Le Tribunal de l’UE a rejeté jeudi le recours de huit entreprises du secteur de l’énergie et banques russes qui réclamaient l’annulation de mesures restrictives les visant à la suite de la crise ukrainienne, jugeant ces sanctions raisonnables et proportionnées.

L’arrêt du tribunal a été rendu le jour même où le Conseil de l’UE (représentant les Etats membres) prorogeait pour six mois, jusqu’au 15 mars 2019, les sanctions décrétées contre plus de 150 personnalités russes et des chefs rebelles de l’est de l’Ukraine pour leur implication dans le conflit.

Un groupe de banques et entreprises pétrolières et gazières russes, dont Rosneft et Gazprom, avait déposé un recours visant à faire annuler les mesures restreignant l’accès de compagnies russes au marché des capitaux et imposant des limitations sur les exportations de certains biens et technologies sensibles.

Mais le Tribunal de l’UE, qui siège à Luxembourg, a considéré que « l’adoption des mesures restrictives était nécessaire à la protection des intérêts essentiels de la sécurité de l’Union ainsi qu’à la préservation de la paix et de la sécurité internationale », selon un communiqué.

Sur le fond, « le Tribunal juge notamment que le Conseil a suffisamment motivé les actes attaqués et que cette motivation a permis aux entités concernées de connaître la justification des mesures restrictives les visant et de les contester », précise le communiqué.

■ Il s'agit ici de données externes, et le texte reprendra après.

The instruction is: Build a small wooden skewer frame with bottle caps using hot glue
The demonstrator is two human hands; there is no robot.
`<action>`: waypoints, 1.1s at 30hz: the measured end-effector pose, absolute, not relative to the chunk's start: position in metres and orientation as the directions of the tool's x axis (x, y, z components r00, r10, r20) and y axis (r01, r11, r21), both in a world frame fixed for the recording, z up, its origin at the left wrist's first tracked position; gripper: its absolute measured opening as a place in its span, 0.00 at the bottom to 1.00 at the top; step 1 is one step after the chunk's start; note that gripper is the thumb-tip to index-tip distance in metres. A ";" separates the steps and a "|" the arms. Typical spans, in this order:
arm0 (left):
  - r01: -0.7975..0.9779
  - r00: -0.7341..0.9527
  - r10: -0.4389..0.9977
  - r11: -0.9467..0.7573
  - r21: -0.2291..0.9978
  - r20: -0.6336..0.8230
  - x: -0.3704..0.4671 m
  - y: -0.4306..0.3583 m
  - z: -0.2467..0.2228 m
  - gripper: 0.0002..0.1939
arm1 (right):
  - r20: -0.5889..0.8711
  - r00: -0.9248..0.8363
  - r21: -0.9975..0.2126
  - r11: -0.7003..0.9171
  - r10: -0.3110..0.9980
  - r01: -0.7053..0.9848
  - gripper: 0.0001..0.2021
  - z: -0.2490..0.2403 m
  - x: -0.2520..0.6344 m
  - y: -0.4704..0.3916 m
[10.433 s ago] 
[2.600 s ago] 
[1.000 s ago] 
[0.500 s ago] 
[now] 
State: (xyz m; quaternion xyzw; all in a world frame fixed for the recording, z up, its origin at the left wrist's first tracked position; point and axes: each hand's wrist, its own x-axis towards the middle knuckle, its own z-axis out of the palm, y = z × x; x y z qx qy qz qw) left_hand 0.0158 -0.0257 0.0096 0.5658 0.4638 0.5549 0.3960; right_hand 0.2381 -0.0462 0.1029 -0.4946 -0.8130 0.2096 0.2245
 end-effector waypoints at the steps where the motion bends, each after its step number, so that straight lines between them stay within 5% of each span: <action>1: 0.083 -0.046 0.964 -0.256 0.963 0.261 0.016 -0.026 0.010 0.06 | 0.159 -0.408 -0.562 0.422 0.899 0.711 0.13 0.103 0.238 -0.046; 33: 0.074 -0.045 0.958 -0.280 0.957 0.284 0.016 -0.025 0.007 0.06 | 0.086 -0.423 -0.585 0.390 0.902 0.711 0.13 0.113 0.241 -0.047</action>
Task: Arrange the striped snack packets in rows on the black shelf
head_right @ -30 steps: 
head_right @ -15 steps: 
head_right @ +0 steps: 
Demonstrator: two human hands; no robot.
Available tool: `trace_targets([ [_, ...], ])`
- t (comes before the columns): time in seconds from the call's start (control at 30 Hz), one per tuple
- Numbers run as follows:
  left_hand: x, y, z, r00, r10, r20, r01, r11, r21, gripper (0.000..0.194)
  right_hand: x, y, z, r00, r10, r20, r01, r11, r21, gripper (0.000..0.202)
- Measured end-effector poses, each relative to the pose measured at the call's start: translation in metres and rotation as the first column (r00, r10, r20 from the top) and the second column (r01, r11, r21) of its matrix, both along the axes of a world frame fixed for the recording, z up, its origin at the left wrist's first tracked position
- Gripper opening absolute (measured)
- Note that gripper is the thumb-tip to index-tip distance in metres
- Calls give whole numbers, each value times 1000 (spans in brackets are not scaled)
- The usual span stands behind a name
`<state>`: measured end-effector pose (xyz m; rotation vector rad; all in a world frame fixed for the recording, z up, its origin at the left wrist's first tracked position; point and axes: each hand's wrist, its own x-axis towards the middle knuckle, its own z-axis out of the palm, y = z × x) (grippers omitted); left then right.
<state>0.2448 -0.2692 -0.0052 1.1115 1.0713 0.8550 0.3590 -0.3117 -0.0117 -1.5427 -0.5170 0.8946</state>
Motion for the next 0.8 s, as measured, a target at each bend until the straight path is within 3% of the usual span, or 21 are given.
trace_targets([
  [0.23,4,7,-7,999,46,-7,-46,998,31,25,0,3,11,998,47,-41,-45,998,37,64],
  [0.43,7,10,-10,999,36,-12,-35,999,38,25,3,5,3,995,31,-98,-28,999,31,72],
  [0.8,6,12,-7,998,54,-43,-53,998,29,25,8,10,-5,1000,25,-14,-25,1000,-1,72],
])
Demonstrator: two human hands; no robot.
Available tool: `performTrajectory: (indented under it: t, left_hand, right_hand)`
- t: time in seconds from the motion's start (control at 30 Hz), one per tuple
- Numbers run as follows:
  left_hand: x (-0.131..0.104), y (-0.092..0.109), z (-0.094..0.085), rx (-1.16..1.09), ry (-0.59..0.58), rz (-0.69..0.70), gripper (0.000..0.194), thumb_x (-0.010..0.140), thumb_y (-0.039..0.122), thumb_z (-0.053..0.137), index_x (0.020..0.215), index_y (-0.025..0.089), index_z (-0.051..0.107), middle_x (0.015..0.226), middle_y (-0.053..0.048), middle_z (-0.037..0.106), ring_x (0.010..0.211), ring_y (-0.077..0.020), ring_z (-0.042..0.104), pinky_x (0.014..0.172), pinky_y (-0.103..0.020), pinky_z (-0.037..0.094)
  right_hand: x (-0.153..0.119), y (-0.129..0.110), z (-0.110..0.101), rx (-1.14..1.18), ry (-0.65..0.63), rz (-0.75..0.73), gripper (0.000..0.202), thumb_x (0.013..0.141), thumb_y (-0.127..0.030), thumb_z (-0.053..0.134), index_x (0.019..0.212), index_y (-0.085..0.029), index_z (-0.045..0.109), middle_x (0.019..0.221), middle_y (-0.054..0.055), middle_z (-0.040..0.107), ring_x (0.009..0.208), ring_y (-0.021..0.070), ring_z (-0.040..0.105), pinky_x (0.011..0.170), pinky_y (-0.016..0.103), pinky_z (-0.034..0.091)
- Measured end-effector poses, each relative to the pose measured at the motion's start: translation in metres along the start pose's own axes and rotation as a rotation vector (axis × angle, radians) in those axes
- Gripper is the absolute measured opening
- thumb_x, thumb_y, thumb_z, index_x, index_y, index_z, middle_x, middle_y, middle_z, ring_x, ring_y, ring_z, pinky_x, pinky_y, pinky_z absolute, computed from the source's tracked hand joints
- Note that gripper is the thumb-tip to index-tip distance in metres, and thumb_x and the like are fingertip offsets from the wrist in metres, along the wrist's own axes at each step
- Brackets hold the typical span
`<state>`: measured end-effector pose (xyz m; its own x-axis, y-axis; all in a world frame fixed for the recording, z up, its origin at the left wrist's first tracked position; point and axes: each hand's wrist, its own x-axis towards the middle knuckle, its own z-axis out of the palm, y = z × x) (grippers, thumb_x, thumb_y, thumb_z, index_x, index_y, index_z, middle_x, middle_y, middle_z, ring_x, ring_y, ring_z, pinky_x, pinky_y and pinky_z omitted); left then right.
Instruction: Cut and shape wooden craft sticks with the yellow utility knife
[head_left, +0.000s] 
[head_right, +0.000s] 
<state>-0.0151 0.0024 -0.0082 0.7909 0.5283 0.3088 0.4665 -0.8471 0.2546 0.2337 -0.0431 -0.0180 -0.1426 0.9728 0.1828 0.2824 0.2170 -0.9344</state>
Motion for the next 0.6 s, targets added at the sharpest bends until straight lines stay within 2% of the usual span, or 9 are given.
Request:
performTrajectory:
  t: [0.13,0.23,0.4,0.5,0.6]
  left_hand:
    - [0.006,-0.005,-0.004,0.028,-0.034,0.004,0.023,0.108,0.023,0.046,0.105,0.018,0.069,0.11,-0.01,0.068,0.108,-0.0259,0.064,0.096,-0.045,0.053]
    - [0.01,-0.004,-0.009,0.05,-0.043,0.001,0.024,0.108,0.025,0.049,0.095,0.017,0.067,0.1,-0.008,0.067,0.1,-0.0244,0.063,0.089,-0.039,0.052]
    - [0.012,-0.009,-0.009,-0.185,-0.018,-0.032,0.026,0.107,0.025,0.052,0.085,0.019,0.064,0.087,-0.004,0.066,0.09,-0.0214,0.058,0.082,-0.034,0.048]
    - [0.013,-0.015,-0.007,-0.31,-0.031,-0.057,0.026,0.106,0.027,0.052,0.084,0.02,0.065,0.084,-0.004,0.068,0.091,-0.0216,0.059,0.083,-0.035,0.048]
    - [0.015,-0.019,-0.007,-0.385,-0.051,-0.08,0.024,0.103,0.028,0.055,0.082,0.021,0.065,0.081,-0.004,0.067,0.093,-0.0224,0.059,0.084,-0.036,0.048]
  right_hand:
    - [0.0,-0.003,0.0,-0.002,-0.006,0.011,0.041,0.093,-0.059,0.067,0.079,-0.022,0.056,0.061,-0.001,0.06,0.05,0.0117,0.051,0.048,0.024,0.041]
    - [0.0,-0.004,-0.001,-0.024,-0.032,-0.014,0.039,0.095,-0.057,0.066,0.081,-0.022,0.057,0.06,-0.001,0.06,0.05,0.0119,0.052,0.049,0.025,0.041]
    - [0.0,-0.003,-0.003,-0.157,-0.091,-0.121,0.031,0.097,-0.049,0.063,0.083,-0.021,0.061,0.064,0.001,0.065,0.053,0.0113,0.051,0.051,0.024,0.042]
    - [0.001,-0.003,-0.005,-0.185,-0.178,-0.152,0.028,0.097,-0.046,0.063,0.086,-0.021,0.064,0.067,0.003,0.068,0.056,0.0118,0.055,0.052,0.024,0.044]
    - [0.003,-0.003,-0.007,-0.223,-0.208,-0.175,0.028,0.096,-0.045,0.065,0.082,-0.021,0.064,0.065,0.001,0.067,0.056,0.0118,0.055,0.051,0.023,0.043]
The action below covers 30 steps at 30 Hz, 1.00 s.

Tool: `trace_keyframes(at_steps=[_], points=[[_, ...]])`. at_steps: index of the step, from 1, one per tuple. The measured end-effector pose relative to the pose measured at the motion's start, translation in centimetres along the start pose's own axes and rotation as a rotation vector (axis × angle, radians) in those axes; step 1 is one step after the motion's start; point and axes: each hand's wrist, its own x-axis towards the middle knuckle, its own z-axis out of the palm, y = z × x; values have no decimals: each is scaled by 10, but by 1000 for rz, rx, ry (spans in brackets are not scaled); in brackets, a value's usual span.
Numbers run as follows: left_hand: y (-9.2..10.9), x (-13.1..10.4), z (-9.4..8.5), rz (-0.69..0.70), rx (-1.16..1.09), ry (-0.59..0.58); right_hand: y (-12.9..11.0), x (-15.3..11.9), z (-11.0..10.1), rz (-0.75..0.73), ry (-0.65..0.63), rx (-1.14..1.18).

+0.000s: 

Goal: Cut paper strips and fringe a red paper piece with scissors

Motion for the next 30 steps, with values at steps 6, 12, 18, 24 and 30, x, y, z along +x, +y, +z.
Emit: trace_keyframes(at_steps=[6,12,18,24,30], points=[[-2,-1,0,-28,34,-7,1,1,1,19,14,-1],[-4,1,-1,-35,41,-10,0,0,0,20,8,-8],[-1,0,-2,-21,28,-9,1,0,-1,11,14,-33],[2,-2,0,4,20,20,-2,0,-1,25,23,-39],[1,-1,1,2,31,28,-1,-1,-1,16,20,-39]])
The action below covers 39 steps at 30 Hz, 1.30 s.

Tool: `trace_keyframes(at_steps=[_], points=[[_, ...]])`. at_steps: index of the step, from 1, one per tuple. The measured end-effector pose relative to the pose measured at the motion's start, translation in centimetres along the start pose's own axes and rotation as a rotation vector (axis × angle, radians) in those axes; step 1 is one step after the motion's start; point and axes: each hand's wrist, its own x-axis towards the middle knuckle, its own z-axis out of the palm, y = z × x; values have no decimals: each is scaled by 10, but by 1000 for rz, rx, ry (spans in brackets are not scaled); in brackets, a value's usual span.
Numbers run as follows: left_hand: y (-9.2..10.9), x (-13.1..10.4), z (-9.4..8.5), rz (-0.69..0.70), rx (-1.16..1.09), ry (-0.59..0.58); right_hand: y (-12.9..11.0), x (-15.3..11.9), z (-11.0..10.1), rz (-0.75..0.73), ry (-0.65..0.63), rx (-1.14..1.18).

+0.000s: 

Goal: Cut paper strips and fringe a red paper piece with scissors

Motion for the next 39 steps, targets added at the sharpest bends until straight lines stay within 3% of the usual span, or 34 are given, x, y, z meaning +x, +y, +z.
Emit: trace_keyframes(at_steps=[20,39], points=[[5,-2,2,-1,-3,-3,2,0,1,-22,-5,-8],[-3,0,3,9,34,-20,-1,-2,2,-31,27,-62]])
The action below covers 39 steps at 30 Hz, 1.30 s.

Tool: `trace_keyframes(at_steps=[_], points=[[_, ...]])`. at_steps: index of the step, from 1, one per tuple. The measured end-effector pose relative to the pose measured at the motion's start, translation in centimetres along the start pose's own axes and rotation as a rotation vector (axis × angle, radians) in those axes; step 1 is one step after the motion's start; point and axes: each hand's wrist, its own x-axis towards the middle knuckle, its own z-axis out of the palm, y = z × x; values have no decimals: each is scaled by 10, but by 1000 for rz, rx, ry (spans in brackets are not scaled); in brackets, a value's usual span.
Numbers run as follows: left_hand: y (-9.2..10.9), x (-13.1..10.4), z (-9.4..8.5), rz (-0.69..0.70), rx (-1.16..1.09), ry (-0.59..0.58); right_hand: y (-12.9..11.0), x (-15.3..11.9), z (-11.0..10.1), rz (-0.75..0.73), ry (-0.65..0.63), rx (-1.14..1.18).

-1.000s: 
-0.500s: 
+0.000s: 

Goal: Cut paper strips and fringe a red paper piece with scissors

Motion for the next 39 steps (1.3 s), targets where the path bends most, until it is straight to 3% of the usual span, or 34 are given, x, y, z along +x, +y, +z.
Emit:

L’UE avait imposé ces sanctions en réponse à l’annexion de la Crimée par la Russie en 2014, jugée  » illégale » par les Européens, et au soutien de Moscou en faveur des rebelles séparatistes dans l’est de l’Ukraine. Par ailleurs, le Conseil européen a prolongé de six mois les mesures restrictives « liées aux actions compromettant ou menaçant l’intégrité territoriale, la souveraineté et l’indépendance de l’Ukraine ». Ces mesures consistent en un gel des avoirs et des restrictions en matière de déplacements. Elles s’appliquent actuellement à 155 personnes et 44 entités. « Une évaluation de la situation a permis de conclure qu’il n’y avait pas lieu de modifier le régime de sanctions », a expliqué le Conseil dans un communiqué. Ces sanctions avaient été instaurées en mars 2014 et leur précédente reconduction remontait à mars 2018.